Overall, many factors may influence PEDF levels in aging and in AD patients, resulting in conflicting outcomes. The present study may be more credible as our design considered more influencing factors, including age range, patient number, and quantitation methods, and excluded metabolic abnormalities.

Overexpressing human PEDF in rat brains can attenuate ischemic brain damage in a rat middle cerebral artery occlusion (MCAO) model [17]. Aβ42 aggregation is a major pathologic and early feature of AD [2]. We found that Aβ42 highly expressed in PEDF KO mice appeared from 4 months old (data not shown) and significant difference occurred at 8 months old (Fig. 4A–C), suggesting that PEDF deficiency occurred before Aβ42 accumulated abnormally. Thus, PEDF could function as an important factor in AD pathogenesis and serve as a candidate target for treatment.

Currently, no effective disease-modifying treatment is available for AD, although the US Food and Drug Administration has approved several drugs to treat this disease [54]. The BBB limits the uptake of most drugs, leading drug development into a bottleneck [55]. It is generally assumed that small-molecule drugs may cross the BBB, yet only ~ 2% of all small-molecule drugs are brain penetrating, and even fewer of these drugs are active in the central nervous system (CNS) [55, 56]. The carrier-mediated transport (CMT) systems are members of the solute carrier (SLC) gene families, responsible for BBB nutrient transport, including glucose transporter 1 (GLUT1), monocarboxylate transporter 1 (MCT1), large neutral amino acid transporter (LAT1), etc. [55]. Of note, here we showed that recombinant PEDF could cross the BBB in vitro (Fig. 3B, C) and in vivo (Figs. 3A, S1C, S1D). Because of the physiological differences between the human and mouse BBB [57], the efficiency of PEDF transport through the BBB in clinical samples needs to be further explored. If effective, intravenous injection of PEDF would be safer for AD patients.
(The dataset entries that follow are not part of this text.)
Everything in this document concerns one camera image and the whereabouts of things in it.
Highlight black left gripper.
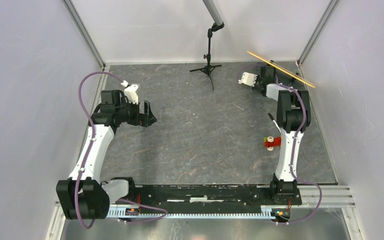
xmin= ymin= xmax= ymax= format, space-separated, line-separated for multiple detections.
xmin=115 ymin=97 xmax=157 ymax=127

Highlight white black marker pen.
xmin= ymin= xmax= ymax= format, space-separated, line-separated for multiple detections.
xmin=267 ymin=113 xmax=281 ymax=132

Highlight yellow framed whiteboard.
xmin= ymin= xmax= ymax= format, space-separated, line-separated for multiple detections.
xmin=246 ymin=50 xmax=316 ymax=89

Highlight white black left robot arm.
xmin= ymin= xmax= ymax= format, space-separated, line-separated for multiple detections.
xmin=56 ymin=84 xmax=157 ymax=220

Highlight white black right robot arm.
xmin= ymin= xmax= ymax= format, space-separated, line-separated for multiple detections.
xmin=252 ymin=65 xmax=311 ymax=204

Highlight grey overhead pole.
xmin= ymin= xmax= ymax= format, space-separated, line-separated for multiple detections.
xmin=202 ymin=0 xmax=224 ymax=27

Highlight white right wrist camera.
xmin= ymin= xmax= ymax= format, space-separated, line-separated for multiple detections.
xmin=237 ymin=72 xmax=258 ymax=87

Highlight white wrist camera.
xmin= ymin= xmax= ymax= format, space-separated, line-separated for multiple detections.
xmin=237 ymin=72 xmax=258 ymax=87
xmin=120 ymin=81 xmax=140 ymax=105

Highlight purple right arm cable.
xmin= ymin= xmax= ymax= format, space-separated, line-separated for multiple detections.
xmin=237 ymin=63 xmax=324 ymax=225

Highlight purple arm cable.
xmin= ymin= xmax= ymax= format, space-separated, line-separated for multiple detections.
xmin=237 ymin=63 xmax=324 ymax=225
xmin=73 ymin=71 xmax=127 ymax=229

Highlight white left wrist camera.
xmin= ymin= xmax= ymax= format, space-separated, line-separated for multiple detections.
xmin=120 ymin=81 xmax=140 ymax=105

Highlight black camera tripod stand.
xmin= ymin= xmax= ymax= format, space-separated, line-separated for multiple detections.
xmin=189 ymin=22 xmax=225 ymax=91

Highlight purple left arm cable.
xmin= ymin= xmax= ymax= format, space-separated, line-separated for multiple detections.
xmin=73 ymin=71 xmax=127 ymax=229

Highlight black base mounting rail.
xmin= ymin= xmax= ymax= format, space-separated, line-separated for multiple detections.
xmin=125 ymin=184 xmax=303 ymax=213

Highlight light blue cable duct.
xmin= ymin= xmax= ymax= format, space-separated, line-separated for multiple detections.
xmin=106 ymin=204 xmax=291 ymax=221

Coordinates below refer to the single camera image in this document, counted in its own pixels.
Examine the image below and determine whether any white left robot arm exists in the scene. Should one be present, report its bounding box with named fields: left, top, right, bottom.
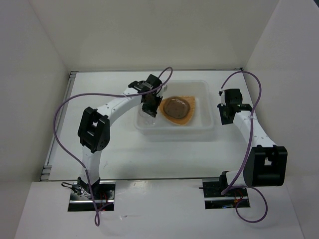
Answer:
left=77, top=74, right=163, bottom=199

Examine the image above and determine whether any orange woven triangular plate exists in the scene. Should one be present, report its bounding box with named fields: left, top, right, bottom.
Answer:
left=159, top=96, right=196, bottom=126

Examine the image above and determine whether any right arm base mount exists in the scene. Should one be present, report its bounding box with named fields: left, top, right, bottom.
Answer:
left=199, top=178, right=250, bottom=210

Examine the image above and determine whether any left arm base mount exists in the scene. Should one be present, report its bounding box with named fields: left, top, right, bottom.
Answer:
left=61, top=180, right=116, bottom=212

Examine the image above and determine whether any clear plastic cup front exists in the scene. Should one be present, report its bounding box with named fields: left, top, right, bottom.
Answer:
left=139, top=109, right=156, bottom=125

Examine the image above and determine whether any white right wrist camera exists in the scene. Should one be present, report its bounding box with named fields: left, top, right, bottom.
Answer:
left=219, top=89, right=226, bottom=106

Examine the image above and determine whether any clear glass dish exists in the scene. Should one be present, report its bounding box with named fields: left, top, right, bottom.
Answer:
left=163, top=96, right=190, bottom=120

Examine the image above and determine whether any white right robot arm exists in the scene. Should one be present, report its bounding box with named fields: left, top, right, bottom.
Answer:
left=217, top=89, right=288, bottom=196

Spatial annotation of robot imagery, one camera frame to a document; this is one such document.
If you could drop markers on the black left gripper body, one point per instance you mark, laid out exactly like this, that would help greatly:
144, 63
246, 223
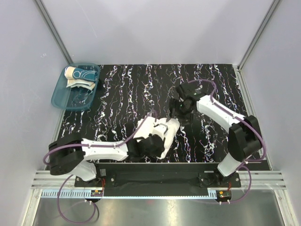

In this study, we chose SAMP8 mice as the animal model of AD because nontransgenic SAMP8 mice have the advantage of representing late-onset, age-related sporadic AD (SAD), which up to 95% of AD patients are diagnosed with [58]. Similar to other studies [8, 59], both BACE1 and PS1 levels were increased in SAMP8 mice (Fig. 5C). With the administration of recombinant PEDF, PS1 expression was negatively regulated, while there was no change in the expression of BACE1 (Fig. 5C). PS1 levels and activity were also increased in PEDF KO mice (Fig. 5G), suggesting that PEDF regulated Aβ42 via PS1 rather than BACE1. JNK, known as a stress-activated protein kinase, is a subclass of the MAPK signaling pathway in mammalian cells. JNK regulates various processes in AD such as brain development and repair, neuroinflammation, neuronal death, and memory formation [60, 61]. Furthermore, impaired insulin resistance (IR) signaling has been reported during aging and in the AD brain [62], while prolonged activation of JNK contributes to IR desensitization [63]. JNK has been demonstrated to positively regulate the expression of BACE1 and PS1 [64]. Studies have shown that PS1 expression is regulated by ERK, as well as subfamilies of MAPK [40, 41]. Our results showed that JNK phosphorylation rather than ERK phosphorylation was affected by PEDF (Fig. 6D), suggesting that PEDF negatively regulates PS1 expression through inhibiting the JNK pathway.

Previous studies have revealed that decreased low-density lipoprotein receptor-related protein (LRP) expression is associated with positive staining of vessels for Aβ [65, 66]. In addition, deficiency in LRP6, regarded as the PEDF receptor [34], contributes to AD [67]. Using an LRP6 neutralizing antibody, the effect of PEDF on suppressing JNK phosphorylation was blocked (Fig. S3E), indicating that PEDF might regulate AD through LRP6. Whether LRP6 serves as a receptor of PEDF to mediate the downstream signaling pathway needs to be further investigated.

In summary, we confirmed that PEDF concentrations were reduced in AD patients. In addition, our study demonstrated for the first time that PEDF negatively regulates Aβ42 and that PEDF deficiency with aging might play a crucial role in the pathogenesis of AD. These findings might provide new insight into therapies for AD.